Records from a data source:
[Start of Attachment]

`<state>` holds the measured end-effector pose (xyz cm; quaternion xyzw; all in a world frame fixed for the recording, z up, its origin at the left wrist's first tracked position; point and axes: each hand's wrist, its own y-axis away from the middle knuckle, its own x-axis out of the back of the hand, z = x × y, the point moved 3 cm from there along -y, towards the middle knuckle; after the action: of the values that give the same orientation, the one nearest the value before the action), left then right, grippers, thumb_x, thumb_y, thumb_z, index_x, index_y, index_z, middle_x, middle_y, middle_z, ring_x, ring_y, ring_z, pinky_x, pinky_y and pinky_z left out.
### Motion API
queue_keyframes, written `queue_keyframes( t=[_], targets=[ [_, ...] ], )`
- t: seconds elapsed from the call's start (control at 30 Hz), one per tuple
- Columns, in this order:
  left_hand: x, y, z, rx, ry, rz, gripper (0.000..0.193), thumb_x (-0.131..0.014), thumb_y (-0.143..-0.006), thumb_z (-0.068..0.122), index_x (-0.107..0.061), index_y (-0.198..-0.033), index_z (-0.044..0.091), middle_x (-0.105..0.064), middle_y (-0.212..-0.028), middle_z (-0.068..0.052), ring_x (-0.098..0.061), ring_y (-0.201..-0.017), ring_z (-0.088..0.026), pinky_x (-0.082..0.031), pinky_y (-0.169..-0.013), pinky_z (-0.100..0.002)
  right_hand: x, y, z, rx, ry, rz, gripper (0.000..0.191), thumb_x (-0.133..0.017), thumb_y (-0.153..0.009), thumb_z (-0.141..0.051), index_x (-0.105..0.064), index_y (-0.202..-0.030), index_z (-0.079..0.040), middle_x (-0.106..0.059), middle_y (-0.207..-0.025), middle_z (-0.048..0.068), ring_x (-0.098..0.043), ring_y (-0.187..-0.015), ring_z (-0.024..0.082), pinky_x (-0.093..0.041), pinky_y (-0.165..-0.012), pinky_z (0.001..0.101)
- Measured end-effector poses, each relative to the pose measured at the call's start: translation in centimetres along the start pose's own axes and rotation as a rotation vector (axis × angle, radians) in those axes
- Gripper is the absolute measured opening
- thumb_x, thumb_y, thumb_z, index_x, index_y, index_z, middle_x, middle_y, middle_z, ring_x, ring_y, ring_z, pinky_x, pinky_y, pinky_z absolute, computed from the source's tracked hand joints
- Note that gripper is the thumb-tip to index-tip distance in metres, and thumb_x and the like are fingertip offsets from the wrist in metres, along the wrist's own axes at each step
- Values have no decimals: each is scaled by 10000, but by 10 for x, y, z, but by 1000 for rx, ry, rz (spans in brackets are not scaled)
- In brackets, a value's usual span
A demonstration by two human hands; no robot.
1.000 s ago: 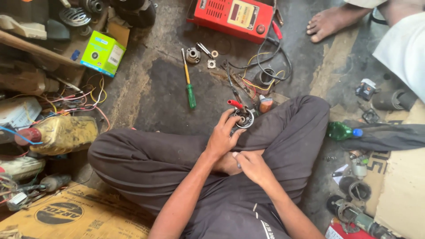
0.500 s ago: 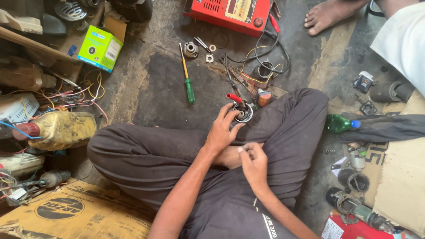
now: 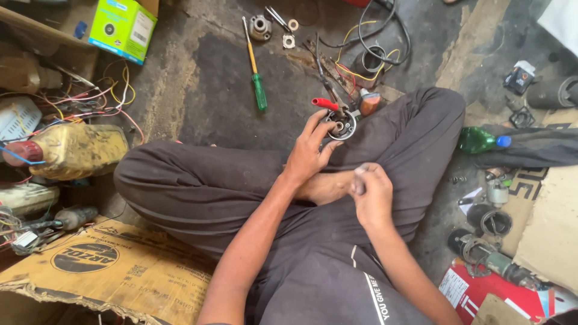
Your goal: The person assembles a small electric motor by inserting the rotor into the housing, aligning the commutator, and securing the end cap with a screwdriver and wrench. They handle the motor components, tools, and fasteners throughout the process.
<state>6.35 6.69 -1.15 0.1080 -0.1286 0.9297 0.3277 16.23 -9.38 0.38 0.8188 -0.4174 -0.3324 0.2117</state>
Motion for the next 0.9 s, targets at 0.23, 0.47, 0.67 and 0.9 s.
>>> queue_keyframes(
  t=[0.23,0.47,0.67,0.9],
  targets=[
    [-16,-14,-18,10,65,-4,395,-790,-902,103,-611,-1247,38,-526,-1464,-215,-632,-1263,-401,-571,-1011,-419,-37,-27,-73,814,1092,-207,379,-693,-796,-36,-666,-1174,-43,-499,-1217,157,-498,-1048,268,-452,-923,393],
    [-40,48,-28,49,76,-46,374,-776,-899,81,-614,-1232,33,-523,-1461,-227,-673,-1191,-384,-591,-969,-398,-30,-19,-44,991,1591,-327,488,-842,-719,-145,-676,-1174,-82,-419,-1465,227,-394,-1355,430,-337,-1119,532],
    [-37,39,-27,25,36,-42,383,-773,-888,65,-615,-1236,36,-516,-1464,-231,-646,-1234,-412,-585,-985,-412,-20,-43,-42,965,1482,-359,473,-863,-702,-130,-691,-1142,-104,-477,-1407,184,-433,-1310,402,-364,-1113,515],
    [-35,38,-22,13,91,14,422,-790,-869,68,-603,-1247,48,-549,-1454,-233,-639,-1254,-425,-572,-1003,-416,-17,-55,-40,981,1300,-335,367,-853,-721,-83,-735,-1068,-96,-514,-1286,142,-469,-1192,354,-432,-1011,439]
  ],
)
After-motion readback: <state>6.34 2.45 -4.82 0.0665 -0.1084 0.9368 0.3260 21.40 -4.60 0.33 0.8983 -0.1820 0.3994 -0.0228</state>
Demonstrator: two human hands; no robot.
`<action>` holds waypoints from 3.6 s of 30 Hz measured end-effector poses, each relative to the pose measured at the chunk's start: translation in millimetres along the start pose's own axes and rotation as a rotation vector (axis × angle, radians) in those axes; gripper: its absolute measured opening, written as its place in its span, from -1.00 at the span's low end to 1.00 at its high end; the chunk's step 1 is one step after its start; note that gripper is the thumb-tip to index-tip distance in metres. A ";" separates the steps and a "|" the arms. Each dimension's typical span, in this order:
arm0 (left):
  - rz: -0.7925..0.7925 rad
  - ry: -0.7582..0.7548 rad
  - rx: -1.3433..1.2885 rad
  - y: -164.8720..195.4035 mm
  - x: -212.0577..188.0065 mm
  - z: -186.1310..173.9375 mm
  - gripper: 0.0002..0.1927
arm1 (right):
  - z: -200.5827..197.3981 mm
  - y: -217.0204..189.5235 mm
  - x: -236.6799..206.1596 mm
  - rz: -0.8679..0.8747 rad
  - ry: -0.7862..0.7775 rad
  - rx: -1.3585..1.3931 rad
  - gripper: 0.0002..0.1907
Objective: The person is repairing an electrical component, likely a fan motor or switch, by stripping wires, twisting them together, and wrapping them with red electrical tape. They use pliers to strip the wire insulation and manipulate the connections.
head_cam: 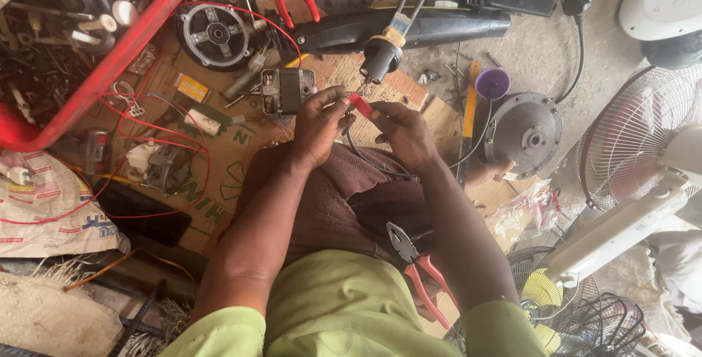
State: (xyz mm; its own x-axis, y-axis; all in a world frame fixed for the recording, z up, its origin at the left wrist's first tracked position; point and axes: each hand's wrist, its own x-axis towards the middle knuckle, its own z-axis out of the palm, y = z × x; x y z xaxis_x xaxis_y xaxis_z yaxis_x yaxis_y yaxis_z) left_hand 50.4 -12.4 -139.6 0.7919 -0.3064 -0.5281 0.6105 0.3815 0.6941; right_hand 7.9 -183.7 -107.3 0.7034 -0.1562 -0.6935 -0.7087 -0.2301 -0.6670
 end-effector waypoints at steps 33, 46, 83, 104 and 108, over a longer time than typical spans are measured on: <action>0.181 0.016 0.130 -12.9 -3.5 4.0 -0.87 | -10.5 -37.6 10.7 -0.017 -0.304 0.893 -0.51; -0.236 0.160 -0.287 10.8 6.1 4.4 -0.84 | -20.5 -65.4 -8.4 -0.038 -0.004 0.360 -0.54; 0.112 0.003 0.295 6.6 2.0 -6.1 -0.87 | -18.3 -29.9 6.2 -0.169 -0.242 0.485 -0.52; -0.237 0.096 0.207 20.5 20.9 -1.9 -0.68 | 17.7 1.3 26.4 -0.466 0.091 -0.357 -0.51; -0.082 0.078 0.447 19.8 16.3 -7.4 -0.71 | 6.3 2.7 19.7 -0.311 -0.013 -0.225 -0.56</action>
State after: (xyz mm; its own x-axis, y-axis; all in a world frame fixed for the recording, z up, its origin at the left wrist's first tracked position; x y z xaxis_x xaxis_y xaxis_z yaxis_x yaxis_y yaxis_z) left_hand 75.5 -3.4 -138.1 0.7501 -0.2470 -0.6134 0.6201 -0.0596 0.7823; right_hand 19.5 -181.4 -124.5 0.8812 -0.0334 -0.4715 -0.4302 -0.4699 -0.7708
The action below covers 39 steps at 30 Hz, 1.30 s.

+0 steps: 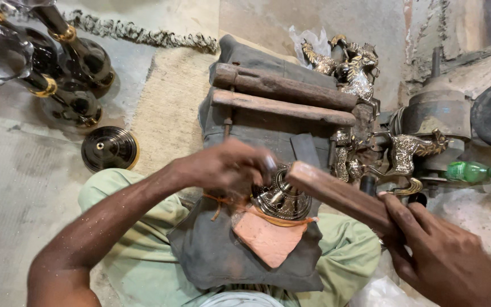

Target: The person sits on the floor holding a brass bell-shaped object against a wooden form on their lap and repeatedly strikes it with a wooden mallet, repositioning the piece between strikes to shape its surface. Ornate metal figurines and finished brass items are visible around the workspace.

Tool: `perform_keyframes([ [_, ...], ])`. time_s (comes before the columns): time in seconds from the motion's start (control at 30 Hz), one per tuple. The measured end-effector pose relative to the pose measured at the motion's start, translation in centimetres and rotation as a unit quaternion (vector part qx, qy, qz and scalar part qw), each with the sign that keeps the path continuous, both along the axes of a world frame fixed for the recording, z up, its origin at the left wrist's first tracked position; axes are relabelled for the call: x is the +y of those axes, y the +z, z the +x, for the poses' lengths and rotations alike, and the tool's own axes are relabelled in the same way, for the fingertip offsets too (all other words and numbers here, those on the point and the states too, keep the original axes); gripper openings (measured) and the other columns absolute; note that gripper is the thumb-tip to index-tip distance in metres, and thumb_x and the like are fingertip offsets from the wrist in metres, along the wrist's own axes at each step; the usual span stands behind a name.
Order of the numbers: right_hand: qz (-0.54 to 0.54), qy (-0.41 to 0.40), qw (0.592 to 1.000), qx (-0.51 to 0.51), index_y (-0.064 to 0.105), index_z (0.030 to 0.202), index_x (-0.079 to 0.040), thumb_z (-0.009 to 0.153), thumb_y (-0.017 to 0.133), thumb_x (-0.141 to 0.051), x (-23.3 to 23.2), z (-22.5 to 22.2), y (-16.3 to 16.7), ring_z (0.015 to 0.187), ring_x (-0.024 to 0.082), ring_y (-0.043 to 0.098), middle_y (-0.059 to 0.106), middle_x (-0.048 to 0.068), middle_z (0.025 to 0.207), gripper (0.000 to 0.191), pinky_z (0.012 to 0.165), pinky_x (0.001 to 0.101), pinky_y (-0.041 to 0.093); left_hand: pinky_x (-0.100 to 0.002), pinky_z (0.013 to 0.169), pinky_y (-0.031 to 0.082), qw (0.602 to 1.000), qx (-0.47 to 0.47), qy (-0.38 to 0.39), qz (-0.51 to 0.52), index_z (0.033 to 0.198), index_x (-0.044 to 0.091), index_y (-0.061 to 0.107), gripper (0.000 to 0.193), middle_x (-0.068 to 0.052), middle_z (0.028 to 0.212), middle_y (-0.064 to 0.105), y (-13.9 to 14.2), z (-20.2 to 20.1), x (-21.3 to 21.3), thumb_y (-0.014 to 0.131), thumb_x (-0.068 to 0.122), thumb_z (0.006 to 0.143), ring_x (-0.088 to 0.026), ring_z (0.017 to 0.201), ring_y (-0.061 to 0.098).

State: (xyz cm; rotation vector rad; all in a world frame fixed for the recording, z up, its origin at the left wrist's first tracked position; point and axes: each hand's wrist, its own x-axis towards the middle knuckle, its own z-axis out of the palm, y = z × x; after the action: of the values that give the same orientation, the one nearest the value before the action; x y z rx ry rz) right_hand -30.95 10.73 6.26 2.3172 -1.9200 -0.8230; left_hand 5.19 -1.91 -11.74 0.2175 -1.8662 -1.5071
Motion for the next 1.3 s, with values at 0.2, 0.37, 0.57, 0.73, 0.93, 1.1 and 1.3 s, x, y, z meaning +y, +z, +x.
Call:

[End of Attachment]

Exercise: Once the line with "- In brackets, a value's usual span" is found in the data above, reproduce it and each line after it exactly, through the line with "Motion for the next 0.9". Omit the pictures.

Exercise result:
- In brackets, a value's usual span
A demonstration by two human hands; no robot.
1.000 s ago: 
0.500 s ago: 
now: 
Your goal: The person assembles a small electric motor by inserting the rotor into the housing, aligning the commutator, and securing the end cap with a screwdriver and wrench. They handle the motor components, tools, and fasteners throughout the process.
<state>6.35 6.69 -1.15 0.1080 -0.1286 0.9297 0.3277 16.23 -9.38 0.38 0.8188 -0.4174 -0.3324 0.2117</state>
Motion for the next 0.9 s, targets at 0.23, 0.47, 0.67 and 0.9 s.

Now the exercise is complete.